Mechanistic analysis on KSHV Kaposin B-induced cellular motility

• Main Authors: Ya-Ni Tsai, 蔡雅妮
• Other Authors: Hsei-Wei Wang
• Format: Others
• Language: zh-TW
• Published: 2011
• Online Access: http://ndltd.ncl.edu.tw/handle/90125972249061289672

碩士 === 國立陽明大學 === 微生物及免疫學研究所 === 99 === Kaposi’s sarcoma-associated herpesvirus (KSHV), also called human herpesvirus 8 (HHV8), is a human oncogenic virus and the causative agent of Kaposi’s sarcoma, primary effusion lymphoma and the multicentric Castleman’s disease. KS is a tumor capable of spreading throughout the body of which pulmonary metastasis is observed clinically. KSHV enhances the migration and invasiveness of primary human umbilical vein endothelial cells (HUVECs) by up-regulating cellular genes including MMP-1, -2 and MMP-9. However, the involving viral proteins and underlying mechanism are still largely unclear. Since KSHV mainly maintains latency after infection, some latent genes may play vital role in the regulation of cell motility. Kaposin B is one of KSHV latent proteins that impairs ARE-mediated mRNA decay, which results in an increase of cytokine release. In this study, we demonstrate that Kaposin B in complex with c-Myc can increase endothelial cell motility through down-regulation of miR-222 expression.

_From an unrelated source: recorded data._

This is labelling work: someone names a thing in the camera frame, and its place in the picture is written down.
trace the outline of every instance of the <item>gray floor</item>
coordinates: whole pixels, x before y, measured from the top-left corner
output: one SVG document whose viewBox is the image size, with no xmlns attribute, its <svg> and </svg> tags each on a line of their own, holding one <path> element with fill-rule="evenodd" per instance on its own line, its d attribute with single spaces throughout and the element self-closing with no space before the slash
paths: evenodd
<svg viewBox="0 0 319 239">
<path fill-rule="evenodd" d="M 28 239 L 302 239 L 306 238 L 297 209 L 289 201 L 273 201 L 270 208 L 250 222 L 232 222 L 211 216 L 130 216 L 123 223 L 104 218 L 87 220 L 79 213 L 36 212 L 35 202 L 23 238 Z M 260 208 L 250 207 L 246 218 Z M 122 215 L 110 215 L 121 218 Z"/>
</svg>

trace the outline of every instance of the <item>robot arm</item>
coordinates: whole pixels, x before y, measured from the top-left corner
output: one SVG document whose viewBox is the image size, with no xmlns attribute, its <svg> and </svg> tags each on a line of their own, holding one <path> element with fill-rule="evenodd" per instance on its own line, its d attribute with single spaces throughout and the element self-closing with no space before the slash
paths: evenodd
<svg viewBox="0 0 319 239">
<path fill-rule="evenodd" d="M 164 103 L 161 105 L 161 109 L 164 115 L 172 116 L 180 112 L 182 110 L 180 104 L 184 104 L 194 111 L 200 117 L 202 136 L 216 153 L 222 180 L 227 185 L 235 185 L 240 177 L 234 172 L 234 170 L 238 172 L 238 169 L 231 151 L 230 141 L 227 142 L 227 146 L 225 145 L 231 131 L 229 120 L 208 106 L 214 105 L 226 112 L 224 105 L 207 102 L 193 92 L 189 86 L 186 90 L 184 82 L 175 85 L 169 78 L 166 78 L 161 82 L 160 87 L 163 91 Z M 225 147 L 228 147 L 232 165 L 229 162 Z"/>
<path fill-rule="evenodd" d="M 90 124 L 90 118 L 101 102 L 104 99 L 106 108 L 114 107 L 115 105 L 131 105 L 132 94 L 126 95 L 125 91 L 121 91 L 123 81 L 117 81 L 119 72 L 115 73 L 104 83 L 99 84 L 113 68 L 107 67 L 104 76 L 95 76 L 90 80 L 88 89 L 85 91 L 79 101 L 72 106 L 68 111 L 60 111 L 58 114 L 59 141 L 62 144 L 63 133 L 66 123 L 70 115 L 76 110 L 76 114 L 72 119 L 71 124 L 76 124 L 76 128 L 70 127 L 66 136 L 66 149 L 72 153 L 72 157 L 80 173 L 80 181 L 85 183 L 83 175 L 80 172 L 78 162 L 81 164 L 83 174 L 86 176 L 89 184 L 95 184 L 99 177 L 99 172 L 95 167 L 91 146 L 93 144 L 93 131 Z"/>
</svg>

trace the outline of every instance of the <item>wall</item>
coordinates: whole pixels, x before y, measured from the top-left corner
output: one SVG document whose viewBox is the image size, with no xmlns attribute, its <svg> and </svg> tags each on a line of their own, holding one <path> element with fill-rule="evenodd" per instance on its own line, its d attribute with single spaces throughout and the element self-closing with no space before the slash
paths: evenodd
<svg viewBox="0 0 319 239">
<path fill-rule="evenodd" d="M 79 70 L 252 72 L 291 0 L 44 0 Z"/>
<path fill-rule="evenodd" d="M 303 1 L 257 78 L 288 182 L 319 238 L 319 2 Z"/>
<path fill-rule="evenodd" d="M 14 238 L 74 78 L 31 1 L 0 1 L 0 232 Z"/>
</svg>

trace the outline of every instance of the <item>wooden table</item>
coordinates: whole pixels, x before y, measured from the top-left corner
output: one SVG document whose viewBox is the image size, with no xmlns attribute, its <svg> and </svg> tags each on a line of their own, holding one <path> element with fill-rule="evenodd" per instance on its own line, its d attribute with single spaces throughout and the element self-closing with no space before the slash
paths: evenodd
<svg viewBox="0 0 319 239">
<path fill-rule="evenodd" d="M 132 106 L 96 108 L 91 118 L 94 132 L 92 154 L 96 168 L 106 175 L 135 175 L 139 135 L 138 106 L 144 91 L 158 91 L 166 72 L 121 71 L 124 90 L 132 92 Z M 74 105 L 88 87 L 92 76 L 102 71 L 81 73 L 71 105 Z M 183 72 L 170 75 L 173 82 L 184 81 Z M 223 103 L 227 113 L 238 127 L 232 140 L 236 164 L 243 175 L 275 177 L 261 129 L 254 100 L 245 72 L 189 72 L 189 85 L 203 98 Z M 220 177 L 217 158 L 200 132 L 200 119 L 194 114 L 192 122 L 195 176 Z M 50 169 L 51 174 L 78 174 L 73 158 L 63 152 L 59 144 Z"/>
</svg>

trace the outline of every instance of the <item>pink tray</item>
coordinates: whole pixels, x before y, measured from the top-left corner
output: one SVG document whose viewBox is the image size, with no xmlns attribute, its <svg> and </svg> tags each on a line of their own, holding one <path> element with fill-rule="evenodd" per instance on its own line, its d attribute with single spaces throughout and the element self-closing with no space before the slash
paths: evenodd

As a result, two miR-222 targets, ETS1 and NDRG1, were promineatly up-regulatied. Furthermore, the down-reguation of miR-222 and miR-221 accompanied by the up-regulation of ETS1 and NDRG1 were also found in KSHV-infected lymphatic endothelial cells (LECs) and blood vessel endothelial cells (BECs). ETS1 and NDRG1 are angiogenesis-related genes and may be involved in KSHV-induced endothelial cell motility. Therefore, KSHV may induce angiogenesis and tumor metastasis through c-Myc, and through altering the expression of cellular microRNA (miRNA) and its downstream targets. Targeting KSHV-regulated cellular miRNAs or their downstream targets may represent a novel approach for treating KSHV-associated neoplasia or pathogenic (lymph)angiogenesis.